### THE PROBLEM:
Copy every line below that has the word "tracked" in it.

### EXERCISE DATA:

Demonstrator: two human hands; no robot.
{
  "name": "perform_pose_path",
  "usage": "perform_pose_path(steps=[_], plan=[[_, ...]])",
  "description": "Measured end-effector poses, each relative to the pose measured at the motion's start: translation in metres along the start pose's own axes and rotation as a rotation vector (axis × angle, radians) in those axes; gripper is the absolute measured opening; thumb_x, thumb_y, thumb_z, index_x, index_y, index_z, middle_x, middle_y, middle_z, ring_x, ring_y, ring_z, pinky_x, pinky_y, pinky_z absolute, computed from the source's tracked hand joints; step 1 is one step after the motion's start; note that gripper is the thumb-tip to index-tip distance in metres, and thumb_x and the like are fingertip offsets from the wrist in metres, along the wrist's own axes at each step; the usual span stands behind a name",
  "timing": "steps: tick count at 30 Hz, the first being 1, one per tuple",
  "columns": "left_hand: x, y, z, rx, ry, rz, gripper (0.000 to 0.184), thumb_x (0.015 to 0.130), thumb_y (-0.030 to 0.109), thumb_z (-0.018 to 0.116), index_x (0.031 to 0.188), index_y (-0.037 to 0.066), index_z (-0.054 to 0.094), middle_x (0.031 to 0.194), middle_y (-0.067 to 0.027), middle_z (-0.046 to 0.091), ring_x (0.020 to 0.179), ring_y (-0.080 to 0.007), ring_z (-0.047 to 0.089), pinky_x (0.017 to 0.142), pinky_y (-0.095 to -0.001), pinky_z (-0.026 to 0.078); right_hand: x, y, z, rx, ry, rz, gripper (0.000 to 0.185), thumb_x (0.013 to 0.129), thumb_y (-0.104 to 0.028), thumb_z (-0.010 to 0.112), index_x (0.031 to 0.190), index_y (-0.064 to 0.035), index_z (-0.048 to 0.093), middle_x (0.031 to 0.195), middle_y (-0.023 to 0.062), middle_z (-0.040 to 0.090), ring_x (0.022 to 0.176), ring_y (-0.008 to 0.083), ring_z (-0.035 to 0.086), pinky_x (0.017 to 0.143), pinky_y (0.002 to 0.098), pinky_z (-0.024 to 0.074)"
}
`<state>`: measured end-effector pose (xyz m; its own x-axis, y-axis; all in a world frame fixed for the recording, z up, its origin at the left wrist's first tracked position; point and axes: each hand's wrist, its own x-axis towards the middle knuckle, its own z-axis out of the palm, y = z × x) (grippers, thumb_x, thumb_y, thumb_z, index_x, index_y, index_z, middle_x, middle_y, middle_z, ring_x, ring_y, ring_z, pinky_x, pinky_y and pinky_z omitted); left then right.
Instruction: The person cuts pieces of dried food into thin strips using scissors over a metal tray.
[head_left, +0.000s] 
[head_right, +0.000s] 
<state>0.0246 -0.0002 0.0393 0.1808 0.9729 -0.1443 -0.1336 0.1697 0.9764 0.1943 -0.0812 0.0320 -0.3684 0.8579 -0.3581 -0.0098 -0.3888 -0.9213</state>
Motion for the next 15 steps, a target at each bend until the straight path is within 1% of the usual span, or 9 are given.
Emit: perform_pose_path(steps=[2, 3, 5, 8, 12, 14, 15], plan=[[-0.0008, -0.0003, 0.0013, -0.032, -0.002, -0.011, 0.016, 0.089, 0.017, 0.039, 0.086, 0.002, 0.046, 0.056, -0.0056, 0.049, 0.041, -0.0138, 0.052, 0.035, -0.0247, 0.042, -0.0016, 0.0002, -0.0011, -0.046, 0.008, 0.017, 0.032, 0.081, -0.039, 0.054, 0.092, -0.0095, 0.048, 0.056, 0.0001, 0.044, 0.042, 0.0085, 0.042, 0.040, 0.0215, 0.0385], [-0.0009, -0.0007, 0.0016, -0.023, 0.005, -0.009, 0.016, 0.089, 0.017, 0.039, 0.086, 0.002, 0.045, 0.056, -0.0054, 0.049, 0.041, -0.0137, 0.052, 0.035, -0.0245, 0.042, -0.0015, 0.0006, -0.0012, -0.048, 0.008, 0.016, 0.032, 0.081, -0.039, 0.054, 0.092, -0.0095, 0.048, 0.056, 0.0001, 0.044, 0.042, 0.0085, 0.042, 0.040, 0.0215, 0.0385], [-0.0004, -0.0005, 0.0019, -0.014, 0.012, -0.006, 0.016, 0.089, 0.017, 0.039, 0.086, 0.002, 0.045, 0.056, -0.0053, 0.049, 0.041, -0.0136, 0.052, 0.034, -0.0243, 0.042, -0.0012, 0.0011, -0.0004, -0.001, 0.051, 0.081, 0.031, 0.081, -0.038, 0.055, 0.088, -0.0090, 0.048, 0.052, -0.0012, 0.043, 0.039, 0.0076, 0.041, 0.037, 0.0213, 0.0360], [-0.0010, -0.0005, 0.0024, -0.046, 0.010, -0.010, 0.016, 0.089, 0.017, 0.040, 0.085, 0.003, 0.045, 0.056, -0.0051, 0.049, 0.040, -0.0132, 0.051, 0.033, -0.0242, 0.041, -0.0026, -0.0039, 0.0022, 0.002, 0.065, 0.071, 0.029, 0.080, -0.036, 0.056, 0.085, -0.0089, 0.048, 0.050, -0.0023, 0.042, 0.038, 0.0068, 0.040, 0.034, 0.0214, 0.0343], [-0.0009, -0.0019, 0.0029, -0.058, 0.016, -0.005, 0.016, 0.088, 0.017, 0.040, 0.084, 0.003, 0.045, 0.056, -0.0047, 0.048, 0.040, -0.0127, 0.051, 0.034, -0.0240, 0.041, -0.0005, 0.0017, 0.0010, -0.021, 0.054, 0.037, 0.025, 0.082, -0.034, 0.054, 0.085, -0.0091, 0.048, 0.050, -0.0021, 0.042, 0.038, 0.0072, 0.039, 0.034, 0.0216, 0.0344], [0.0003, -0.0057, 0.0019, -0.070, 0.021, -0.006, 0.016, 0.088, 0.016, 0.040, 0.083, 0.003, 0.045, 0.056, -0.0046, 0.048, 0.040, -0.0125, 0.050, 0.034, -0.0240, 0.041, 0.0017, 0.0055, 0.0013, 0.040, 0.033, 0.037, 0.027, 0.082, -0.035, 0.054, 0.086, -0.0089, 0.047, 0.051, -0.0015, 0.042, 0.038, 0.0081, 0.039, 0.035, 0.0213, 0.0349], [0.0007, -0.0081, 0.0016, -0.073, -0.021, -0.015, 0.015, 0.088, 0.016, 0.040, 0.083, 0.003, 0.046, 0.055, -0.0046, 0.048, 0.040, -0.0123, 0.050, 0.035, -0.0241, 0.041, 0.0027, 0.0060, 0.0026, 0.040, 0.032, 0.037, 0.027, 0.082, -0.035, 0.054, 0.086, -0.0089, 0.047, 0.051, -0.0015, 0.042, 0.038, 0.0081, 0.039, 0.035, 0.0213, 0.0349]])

### TASK RESULT:
  "description": "Measured end-effector poses, each relative to the pose measured at the motion's start: translation in metres along the start pose's own axes and rotation as a rotation vector (axis × angle, radians) in those axes; gripper is the absolute measured opening; thumb_x, thumb_y, thumb_z, index_x, index_y, index_z, middle_x, middle_y, middle_z, ring_x, ring_y, ring_z, pinky_x, pinky_y, pinky_z absolute, computed from the source's tracked hand joints; step 1 is one step after the motion's start; note that gripper is the thumb-tip to index-tip distance in metres, and thumb_x and the like are fingertip offsets from the wrist in metres, along the wrist's own axes at each step; the usual span stands behind a name",
`<state>`: measured end-effector pose (xyz m; its own x-axis, y-axis; all in a world frame fixed for the recording, z up, its origin at the left wrist's first tracked position; point and axes: each hand's wrist, its own x-axis towards the middle knuckle, its own z-axis out of the palm, y = z × x) (grippers, thumb_x, thumb_y, thumb_z, index_x, index_y, index_z, middle_x, middle_y, middle_z, ring_x, ring_y, ring_z, pinky_x, pinky_y and pinky_z omitted); left then right.

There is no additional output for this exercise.